Generating a synthetic population
We use IPF to generate a base population, using census data for the demographics and the IHDS survey dataset for personal and household attributes. The base population thus consists of individual data and household data. We assign each household to an administrative unit within a district.
We also experimented with CTGAN to generate a base population. The major advantage of IPU over CTGAN is that IPU is capable of matching individual level and household level characteristics of an individual while making sure that members of the household have a realistic age and gender joint distribution.
To assign job labels to individuals, the relevant data from the IHDS dataset is used. For the time-being, we classify individuals below the age of 18 as students, but could easily relax this assumption. A subset of the population is also assumed be home-bound. This subset consists of unemployed individuals, homemakers, infants and children under the age 3 and elderly people over the retirement age. We use data from the NSS survey to determine the percentage of adult males and females in a city who are home-bound.
Each student in the population is assigned a school. Similarly, each working individual is assigned a workplace based upon their job label. We generate a synthetic latitude and longitude pair for each home, school and workplace in our dataset using GADM grid population density data.

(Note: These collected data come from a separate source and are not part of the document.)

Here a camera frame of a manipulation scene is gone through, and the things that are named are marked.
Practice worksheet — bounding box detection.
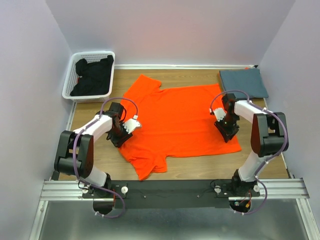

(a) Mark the black t shirt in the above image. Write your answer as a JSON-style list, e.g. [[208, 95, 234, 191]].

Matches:
[[70, 55, 114, 97]]

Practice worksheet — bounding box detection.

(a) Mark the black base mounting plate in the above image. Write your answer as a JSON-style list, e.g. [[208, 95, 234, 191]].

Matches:
[[82, 178, 260, 214]]

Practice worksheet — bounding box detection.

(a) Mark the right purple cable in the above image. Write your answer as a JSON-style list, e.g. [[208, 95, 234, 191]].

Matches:
[[209, 89, 290, 216]]

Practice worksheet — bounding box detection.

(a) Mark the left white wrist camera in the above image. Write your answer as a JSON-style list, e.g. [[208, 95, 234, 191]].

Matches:
[[122, 115, 142, 134]]

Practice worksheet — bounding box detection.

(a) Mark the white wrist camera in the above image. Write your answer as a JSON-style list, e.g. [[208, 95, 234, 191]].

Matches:
[[209, 107, 227, 122], [122, 115, 142, 134]]

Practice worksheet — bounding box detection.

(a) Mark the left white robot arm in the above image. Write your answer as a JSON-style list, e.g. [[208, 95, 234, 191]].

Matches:
[[54, 102, 141, 198]]

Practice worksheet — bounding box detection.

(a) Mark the aluminium frame rail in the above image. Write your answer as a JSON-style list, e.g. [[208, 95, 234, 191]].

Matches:
[[30, 174, 319, 240]]

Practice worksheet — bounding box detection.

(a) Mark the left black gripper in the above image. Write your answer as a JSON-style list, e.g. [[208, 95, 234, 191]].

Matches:
[[108, 122, 133, 149]]

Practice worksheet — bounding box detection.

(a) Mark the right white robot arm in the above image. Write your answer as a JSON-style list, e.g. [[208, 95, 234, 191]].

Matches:
[[209, 90, 289, 197]]

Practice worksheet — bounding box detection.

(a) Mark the folded blue t shirt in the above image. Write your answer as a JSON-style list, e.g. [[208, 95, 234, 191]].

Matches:
[[219, 68, 269, 99]]

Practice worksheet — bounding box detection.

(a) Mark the orange t shirt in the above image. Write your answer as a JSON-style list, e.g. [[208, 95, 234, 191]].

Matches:
[[119, 75, 242, 181]]

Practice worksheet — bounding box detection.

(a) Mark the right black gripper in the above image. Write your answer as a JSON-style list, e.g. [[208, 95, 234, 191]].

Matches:
[[214, 114, 239, 143]]

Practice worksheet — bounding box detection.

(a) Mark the white plastic laundry basket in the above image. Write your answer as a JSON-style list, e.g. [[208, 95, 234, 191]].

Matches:
[[62, 50, 116, 103]]

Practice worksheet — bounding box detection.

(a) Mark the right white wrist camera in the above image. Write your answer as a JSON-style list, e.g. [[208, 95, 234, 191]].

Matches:
[[209, 107, 227, 122]]

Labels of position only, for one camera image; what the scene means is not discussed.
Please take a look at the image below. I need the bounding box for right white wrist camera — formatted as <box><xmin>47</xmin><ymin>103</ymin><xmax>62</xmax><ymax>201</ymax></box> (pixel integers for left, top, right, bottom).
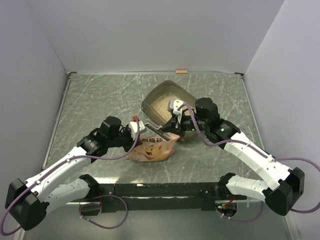
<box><xmin>167</xmin><ymin>99</ymin><xmax>184</xmax><ymax>122</ymax></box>

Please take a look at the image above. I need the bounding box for orange cat litter bag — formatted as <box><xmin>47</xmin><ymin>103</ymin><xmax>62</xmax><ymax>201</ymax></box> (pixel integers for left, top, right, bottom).
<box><xmin>126</xmin><ymin>133</ymin><xmax>180</xmax><ymax>163</ymax></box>

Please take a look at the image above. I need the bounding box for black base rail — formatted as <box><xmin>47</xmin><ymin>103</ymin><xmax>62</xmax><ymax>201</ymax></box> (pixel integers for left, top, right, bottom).
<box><xmin>99</xmin><ymin>182</ymin><xmax>233</xmax><ymax>213</ymax></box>

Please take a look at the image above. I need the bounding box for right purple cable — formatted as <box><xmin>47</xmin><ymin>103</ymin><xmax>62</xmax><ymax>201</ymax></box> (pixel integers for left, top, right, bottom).
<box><xmin>176</xmin><ymin>103</ymin><xmax>320</xmax><ymax>222</ymax></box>

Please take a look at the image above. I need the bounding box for grey translucent litter box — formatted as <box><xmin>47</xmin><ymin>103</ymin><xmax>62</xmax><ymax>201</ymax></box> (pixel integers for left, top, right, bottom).
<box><xmin>141</xmin><ymin>80</ymin><xmax>197</xmax><ymax>126</ymax></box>

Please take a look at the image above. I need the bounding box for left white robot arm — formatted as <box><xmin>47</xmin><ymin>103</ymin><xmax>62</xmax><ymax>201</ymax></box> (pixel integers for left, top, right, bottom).
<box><xmin>0</xmin><ymin>116</ymin><xmax>146</xmax><ymax>231</ymax></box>

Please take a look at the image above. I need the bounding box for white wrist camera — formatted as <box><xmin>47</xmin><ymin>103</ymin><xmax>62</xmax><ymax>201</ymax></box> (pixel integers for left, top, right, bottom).
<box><xmin>167</xmin><ymin>99</ymin><xmax>184</xmax><ymax>122</ymax></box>
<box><xmin>128</xmin><ymin>115</ymin><xmax>147</xmax><ymax>139</ymax></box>

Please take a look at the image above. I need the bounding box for purple cable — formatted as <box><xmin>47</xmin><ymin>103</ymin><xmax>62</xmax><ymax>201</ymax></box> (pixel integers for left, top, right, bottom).
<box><xmin>0</xmin><ymin>117</ymin><xmax>141</xmax><ymax>236</ymax></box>
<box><xmin>176</xmin><ymin>103</ymin><xmax>320</xmax><ymax>222</ymax></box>

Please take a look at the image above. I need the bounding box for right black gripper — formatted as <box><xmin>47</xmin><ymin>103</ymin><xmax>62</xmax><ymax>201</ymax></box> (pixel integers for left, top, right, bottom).
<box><xmin>161</xmin><ymin>111</ymin><xmax>209</xmax><ymax>137</ymax></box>

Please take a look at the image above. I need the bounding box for orange tape piece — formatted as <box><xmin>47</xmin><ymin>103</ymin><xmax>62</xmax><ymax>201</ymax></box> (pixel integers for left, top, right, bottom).
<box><xmin>175</xmin><ymin>70</ymin><xmax>188</xmax><ymax>74</ymax></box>

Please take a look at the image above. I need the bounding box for beige cat litter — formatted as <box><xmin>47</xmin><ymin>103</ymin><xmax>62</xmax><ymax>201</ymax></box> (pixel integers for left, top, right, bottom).
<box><xmin>151</xmin><ymin>95</ymin><xmax>176</xmax><ymax>122</ymax></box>

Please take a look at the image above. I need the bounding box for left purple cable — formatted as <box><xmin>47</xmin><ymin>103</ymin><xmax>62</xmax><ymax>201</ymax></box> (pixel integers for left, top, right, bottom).
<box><xmin>0</xmin><ymin>117</ymin><xmax>141</xmax><ymax>236</ymax></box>

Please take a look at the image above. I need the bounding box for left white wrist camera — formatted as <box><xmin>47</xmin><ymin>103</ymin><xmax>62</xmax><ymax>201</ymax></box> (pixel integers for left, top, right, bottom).
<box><xmin>128</xmin><ymin>115</ymin><xmax>147</xmax><ymax>139</ymax></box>

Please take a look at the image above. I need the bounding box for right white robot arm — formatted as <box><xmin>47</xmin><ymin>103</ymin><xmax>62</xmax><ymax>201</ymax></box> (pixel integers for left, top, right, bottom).
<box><xmin>161</xmin><ymin>97</ymin><xmax>305</xmax><ymax>216</ymax></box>

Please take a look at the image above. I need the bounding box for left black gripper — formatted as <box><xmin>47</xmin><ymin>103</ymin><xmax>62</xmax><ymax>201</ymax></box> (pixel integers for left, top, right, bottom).
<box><xmin>107</xmin><ymin>123</ymin><xmax>143</xmax><ymax>153</ymax></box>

To assign an individual a school, we sample from the list of schools within that geographical boundary, weighing each school by the inverse of the euclidean distance between it and the individual's home. This weighting factor increases the probability of assigning an individual a school that is closer to their home. We follow a similar method to assign workplaces to adults. Additionally, based on every individual's job label, a workplace is assigned at random from a suitable subset of allowed workplaces.
A number of additional attributes are included in our synthetic population, including whether an individual uses public transport or whether an individual is an essential worker. These values are assigned using the individual's job label.
Verifying the generated population
The figure below compares the marginal distributions of age, height, and weight across samples of the survey and the synthetic population for the combined districts of Mumbai and Mumbai Suburban. We work with a randomly chosen subset comprising 10,000 individuals to compare with the survey data, although our synthetic population has 12 million individuals.
The table below summarises two statistical tests: the two-sample Kolmogorov–Smirnov (KS) test and the Chi-Squared (CS) test. These tests are conducted on compatible columns in both the survey and the synthetic population: the CS test is applied to categorical or Boolean columns (sex in our population), while the KS test is applied to numerical columns (age, height, and weight). For the CS test, the confidence level is the p-value; for the KS test we report 1 − (KS statistic).
| Test | Confidence level |
|---|---|
| CS Test for Sex | 0.99 |
| KS Test for Age | 0.98 |
| KS Test for Height | 0.91 |
| KS Test for Weight | 0.95 |
Critically, our techniques are designed to work seamlessly across data-scarce and data-rich areas; even if a particular area has error-prone or missing data, we can still generate a synthetic population, albeit of slightly poorer quality, but without affecting anything else.